The first time I had surgery I was 7 years old. At that moment I wasn't fully aware of what was coming. Since then, I have had surgery ten times.
In one of my previous posts I talked about how I was born with a degenerative disease that affects my bones and joints. Small tumours grow on my bones and near my joints, affecting the mobility of my body and causing pain.
Only about 1% of the world's population have this disease, and I am one of them. It is different for each person going through it.
As very few people have this pathology, it hasn't been deeply studied. For the moment, the only available treatment is to go under the knife and to strengthen your body as much and as often as possible.
I wasn't sure whether to share this about myself.
I recently had surgery, once again, to remove some tumours on my arm and my left ankle bone.
You might think I am used to having surgery and I know what to expect at this point, but really, each surgery is completely different. As much as I try to prepare myself, there's so much I can’t control. What is important is to use the tools that I know work for me, always bearing in mind that I can't foresee everything that might happen. I can't control how long things take or the order in which I want things to take place. All I can do, is to go through it in the best possible way.
This time, I felt very emotionally fragile. I found myself somewhere new, deep within myself. I felt I was in a bottomless pit where all my emotions and everything around me materialised throughout my body. I felt very scared about the future too, the recovery period and whether or not I would be able to go through any more surgeries in the future. It's interesting, isn't it? I hadn't even finished recovering and I was already thinking about the future. I felt completely overwhelmed.
It was hard for me, but I learnt that what I had seen as a "weakness" was actually a profound feeling of awareness and a limitless sensitivity. The more I felt, the more sensitive I was... It wasn't just about escaping my feelings, it was about learning how to manage them and seeing them as an strength, not as a weakness.
It's been over two months since my surgery and, although it has been hard, this experience is now a part of me and my sexuality.

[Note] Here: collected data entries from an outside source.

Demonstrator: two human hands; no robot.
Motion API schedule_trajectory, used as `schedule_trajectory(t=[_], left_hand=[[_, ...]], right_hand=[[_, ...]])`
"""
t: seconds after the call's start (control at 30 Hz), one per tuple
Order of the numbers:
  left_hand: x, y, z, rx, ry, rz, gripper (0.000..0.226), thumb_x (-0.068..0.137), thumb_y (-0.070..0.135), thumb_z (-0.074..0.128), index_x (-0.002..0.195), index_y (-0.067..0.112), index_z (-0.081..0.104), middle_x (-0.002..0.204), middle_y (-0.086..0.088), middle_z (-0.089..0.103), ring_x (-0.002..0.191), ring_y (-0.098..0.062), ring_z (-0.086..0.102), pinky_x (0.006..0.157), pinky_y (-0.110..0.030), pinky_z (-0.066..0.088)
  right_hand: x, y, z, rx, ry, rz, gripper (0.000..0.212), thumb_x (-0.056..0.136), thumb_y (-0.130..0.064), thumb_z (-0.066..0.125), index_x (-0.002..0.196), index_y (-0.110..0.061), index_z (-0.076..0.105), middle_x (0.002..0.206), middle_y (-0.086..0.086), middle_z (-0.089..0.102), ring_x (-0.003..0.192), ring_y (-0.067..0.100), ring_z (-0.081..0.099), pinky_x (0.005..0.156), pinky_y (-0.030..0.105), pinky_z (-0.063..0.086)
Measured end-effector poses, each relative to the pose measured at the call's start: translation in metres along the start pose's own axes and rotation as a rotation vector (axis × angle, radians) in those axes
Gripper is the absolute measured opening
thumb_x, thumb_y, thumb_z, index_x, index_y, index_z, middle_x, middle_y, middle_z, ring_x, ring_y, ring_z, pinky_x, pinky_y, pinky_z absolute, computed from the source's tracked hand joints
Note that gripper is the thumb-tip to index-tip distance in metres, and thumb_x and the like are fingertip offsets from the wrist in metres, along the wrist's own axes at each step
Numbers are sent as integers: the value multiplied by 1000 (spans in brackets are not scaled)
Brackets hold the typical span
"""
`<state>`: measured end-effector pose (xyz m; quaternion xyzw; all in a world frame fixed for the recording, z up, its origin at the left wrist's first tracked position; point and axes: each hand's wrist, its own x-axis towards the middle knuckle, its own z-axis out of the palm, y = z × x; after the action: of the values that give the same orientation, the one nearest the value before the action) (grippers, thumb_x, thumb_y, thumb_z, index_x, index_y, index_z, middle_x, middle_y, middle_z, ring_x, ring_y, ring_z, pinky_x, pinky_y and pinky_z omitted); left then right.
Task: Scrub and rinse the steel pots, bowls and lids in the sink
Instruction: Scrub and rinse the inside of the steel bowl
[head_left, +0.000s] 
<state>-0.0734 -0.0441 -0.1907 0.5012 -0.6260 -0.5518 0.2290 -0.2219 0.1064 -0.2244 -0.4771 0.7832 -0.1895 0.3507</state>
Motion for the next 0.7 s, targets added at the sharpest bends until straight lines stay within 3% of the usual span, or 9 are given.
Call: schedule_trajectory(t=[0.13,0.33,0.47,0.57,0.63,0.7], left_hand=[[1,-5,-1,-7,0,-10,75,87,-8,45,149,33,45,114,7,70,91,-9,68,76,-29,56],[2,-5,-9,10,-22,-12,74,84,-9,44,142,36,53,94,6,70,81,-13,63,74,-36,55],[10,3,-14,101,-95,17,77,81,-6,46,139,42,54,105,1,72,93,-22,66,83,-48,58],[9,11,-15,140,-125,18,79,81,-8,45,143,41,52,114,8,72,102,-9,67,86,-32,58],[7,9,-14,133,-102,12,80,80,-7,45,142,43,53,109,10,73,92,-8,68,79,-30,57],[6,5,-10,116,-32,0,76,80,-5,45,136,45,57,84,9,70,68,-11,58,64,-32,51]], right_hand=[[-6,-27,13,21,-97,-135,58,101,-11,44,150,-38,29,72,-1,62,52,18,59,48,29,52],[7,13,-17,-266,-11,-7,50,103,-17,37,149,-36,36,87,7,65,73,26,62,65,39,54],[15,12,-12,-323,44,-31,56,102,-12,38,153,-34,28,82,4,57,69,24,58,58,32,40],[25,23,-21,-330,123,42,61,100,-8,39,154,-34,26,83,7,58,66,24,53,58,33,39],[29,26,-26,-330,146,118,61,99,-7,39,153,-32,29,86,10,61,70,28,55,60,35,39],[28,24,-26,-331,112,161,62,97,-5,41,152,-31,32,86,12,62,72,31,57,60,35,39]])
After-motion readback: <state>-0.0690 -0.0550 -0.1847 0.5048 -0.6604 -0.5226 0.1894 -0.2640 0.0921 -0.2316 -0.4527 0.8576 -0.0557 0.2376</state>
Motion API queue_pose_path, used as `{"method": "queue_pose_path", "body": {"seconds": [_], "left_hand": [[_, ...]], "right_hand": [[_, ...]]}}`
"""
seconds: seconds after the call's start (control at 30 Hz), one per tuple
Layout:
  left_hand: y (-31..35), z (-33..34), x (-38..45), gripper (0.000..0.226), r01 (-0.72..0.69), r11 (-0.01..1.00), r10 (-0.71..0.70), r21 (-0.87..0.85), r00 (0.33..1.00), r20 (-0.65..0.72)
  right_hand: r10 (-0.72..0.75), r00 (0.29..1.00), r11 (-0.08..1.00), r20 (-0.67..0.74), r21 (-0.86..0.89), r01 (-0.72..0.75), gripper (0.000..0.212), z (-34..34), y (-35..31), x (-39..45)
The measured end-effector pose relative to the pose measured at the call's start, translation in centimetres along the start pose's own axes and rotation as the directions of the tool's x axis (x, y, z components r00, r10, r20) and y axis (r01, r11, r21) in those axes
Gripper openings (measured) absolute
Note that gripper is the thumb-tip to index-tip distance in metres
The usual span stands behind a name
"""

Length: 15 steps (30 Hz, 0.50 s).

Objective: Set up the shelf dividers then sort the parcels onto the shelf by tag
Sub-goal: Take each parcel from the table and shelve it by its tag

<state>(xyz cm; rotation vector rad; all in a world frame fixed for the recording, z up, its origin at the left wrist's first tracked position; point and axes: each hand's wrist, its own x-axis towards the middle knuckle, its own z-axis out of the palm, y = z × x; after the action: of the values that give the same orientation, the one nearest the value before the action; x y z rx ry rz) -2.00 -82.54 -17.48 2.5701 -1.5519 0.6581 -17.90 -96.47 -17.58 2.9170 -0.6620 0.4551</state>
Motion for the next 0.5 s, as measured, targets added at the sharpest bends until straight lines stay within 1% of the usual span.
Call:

It's been about how I relate to myself, how I take care of my body and my scars and how I listen to them and how I love them.
It has also reminded me of my resilience and how strong I am.
I have spent my life learning to trust myself, to trust my body and to trust my willingness to improve. In order to do this I have to know myself better.
Of course, I have to remember that what happens to me is not more important than what happens to other people. I must value what is mine and what I have gone through, but it doesn't make it better or more important than what other people are experiencing.
Everybody who is going through something and how they experience it is important.
Everybody's experiences are different and they are all just as valuable.